别说他俩,许祁安都对这端绮炼多看了两眼,她虽然长的没宁绾之漂亮,但身材前嫚后挺,腰窄臀桃,身材确实是好的没话说。
杨华指着言语堂,问道:“那个谁?对了,你叫什么名字?”
言语堂自我介绍道:“在下赛马社言语堂。”
杨华手一伸,衣袖之中拿出几张百两银票,挥金如土道:“言语堂是吧,把你们这里最有实力的文人才子叫出来。”
言语堂直直的盯着桌子上的银票,眼里露出一丝贪婪,他身后小厮立马心领神会,指着身边言语堂道:“杨少爷,我家言公子是赛马社公子榜上的铜言公子。”
端绮炼知道赛马社的文人才子以才华论成败,高看了言语堂几分,“没想到言公子是赛马社的铜言公子。”
杨华这才打量了言语堂一眼,欣赏道:“没看出来啊,你竟然还是一名铜言。”
言语堂极为受用端绮炼的眼神,故作谦虚的摆摆手道:“虚名,都是虚名而已。”
许祁安回过头,眼神询问戏画,好奇道:“什么是铜言公子?”
“公子,你有所不知,咱们赛马社以学识论高低,才华俞是渊博,在赛马社的等级俞是高贵,而由低到高分划为青言、赤言、铜言、银言、金言公子,言语堂就是其中的铜言公子。”戏画没想到许祁安连赛马社什么是铜言公子都不认识,她真怀疑,许祁安给人的安心之感,是不是错觉。
杨华目光落在端绮炼身材上,指着言语堂说道:“绮炼,赛马社以博文多见而闻名,能当上铜、银、金言公子的,不仅要有才华,而且对于一些奇闻异物也是见多识广,这家伙是这里的铜言公子,想必能解决你的问题。
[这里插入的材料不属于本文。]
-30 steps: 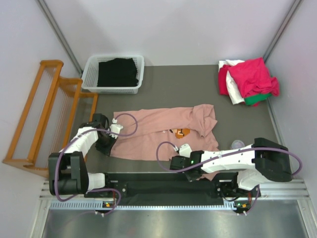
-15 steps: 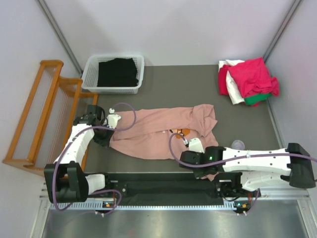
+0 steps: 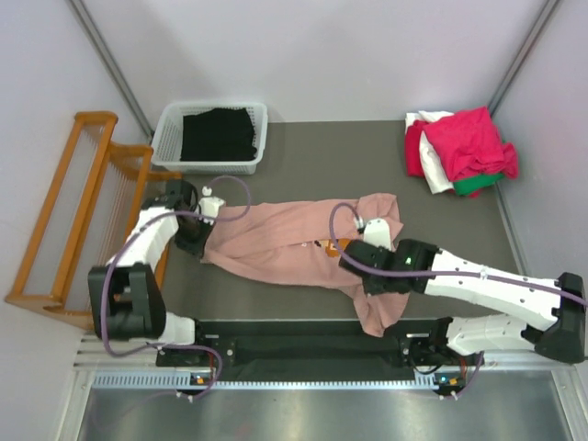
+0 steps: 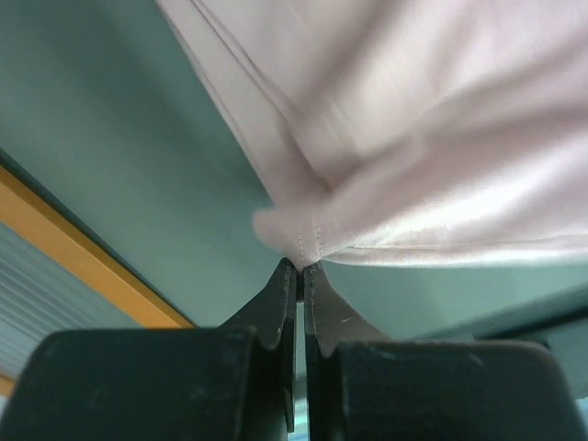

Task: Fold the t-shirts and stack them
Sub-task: Fold the tshirt

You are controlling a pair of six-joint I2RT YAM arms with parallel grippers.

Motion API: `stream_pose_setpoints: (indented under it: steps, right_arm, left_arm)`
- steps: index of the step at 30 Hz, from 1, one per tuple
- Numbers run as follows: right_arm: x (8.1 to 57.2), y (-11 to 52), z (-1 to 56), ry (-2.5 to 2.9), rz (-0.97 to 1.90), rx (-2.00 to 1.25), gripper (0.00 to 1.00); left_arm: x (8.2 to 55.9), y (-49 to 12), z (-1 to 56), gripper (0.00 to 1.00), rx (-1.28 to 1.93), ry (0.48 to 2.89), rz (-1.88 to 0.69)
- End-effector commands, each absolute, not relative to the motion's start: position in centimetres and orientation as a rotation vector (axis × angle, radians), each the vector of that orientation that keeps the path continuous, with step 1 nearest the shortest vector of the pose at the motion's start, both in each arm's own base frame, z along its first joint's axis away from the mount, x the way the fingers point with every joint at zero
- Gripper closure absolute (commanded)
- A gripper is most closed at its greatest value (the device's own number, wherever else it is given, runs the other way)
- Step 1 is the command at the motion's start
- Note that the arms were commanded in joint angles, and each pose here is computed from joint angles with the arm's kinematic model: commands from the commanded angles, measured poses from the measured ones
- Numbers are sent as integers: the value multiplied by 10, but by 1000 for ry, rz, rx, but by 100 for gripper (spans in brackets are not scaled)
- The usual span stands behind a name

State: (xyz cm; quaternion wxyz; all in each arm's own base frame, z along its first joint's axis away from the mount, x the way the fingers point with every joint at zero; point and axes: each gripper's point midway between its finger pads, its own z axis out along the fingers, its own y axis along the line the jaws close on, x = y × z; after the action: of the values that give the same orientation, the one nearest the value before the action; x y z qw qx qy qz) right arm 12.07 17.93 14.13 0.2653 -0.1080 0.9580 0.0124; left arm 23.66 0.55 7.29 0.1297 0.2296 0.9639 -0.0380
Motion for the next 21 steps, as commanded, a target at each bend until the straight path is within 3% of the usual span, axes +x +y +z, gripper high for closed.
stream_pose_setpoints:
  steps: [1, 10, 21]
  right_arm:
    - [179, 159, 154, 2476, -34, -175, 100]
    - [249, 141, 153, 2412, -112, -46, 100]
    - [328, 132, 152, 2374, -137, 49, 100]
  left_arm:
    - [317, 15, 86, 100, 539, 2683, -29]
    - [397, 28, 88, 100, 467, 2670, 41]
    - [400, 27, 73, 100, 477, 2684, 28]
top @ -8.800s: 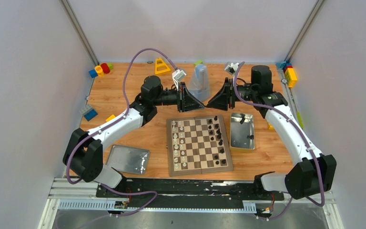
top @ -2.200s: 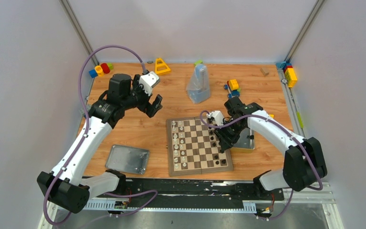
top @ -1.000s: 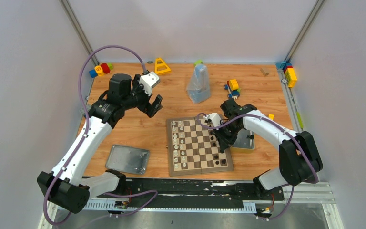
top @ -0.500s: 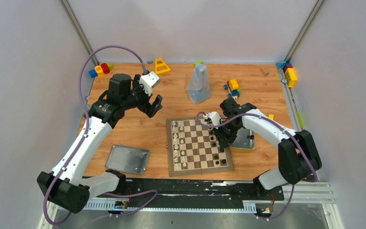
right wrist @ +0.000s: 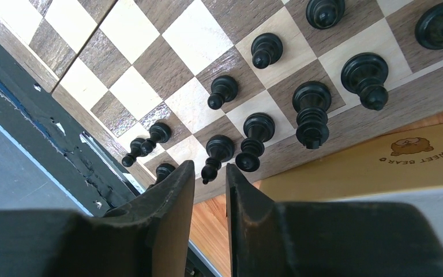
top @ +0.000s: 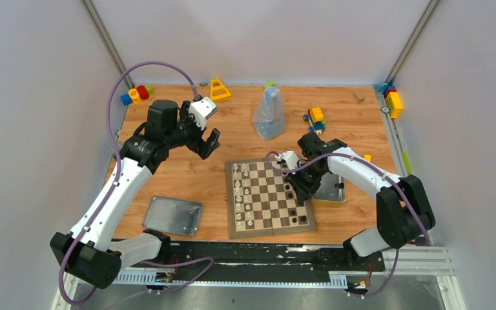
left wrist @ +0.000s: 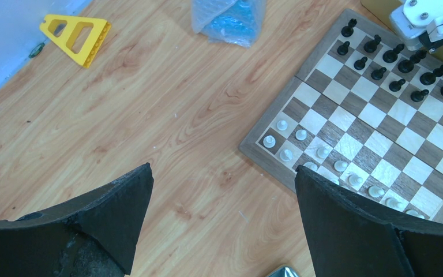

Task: Set up the chess pieces on the board
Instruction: Adjust the chess piece on the chessboard, then pick up the chess piece from the storage box.

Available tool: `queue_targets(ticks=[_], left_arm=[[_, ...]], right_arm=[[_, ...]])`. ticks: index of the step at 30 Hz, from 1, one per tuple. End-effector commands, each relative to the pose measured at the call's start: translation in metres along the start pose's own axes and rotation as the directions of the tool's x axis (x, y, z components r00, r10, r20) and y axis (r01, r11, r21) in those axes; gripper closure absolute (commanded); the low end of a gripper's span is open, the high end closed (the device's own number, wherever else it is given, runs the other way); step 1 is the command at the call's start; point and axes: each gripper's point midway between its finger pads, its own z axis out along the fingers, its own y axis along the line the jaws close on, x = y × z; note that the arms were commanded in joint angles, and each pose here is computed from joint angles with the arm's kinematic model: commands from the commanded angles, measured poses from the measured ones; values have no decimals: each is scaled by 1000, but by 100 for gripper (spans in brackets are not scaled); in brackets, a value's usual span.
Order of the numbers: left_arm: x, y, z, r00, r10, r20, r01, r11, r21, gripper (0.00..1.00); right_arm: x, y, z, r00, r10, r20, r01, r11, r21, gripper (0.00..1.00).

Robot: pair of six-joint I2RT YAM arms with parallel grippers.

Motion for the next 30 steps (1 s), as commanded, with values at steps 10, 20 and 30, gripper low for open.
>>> queue_targets(ticks=[10,20,30], left_arm=[[-5,3,-6,999,28,26,-27,1000,-15,0],[-7,5,-8,999,33,28,-32,999,-24,0],[-6,4,-4,999,24,25,-24,1000,-14,0]], right_arm=[[-29,-10,-50,988,-24,155,7,994,108,64],[-4,-76,-101,961,103,259,-173,948,267,62],[-9,-147,-87,885,298,358,-415,852,318,66]])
”
端绮炼抬了抬手,跟在她身后的一名丫鬟拿出一块锦盒放在桌子上,问道:“能否请言公子帮我看看,这盒中之物是什么东西?”
杨华拍了拍桌上拿出来的银票,说道:“言语堂,如果你能解开端姑娘的困扰,这些钱就是你的了。”
言语堂拍了拍胸脯,大言不惭道:“两位请放心,在大观国还没有我言语堂不认识的东西。”
言语堂打开锦盒,盒内是一株有着七朵花瓣的植物,每朵花朵都有着独特的颜色,呈现出红、澄、黄、绿、青、蓝、紫的朵瓣,根部呈现墨黑色。
不少在赛马社办事的富家公子小姐,皆被盒内的东西所吸引。
戏画是女子,喜爱美艳之物是女子天性,脱口而出道:“好漂亮的一株七彩花。”
许祁安朝锦盒看了一眼,说道:“戏姑娘,越是漂亮美艳的东西越有毒,你可不要被这株外表好看的东西迷惑。”
戏画见许祁安似乎认识那盒里的东西,问道:“你是说,这东西有毒?”
许祁安笑了笑,打趣道:“不止有毒,毒性还很大,就跟漂亮的女子无二,越是漂亮越让人上瘾,就跟戏姑娘你一样。”
戏画心里甜滋滋的,嘴上却没好气道:“没想到公子你看上去一本正经,也这般甜言蜜语到处撩人。”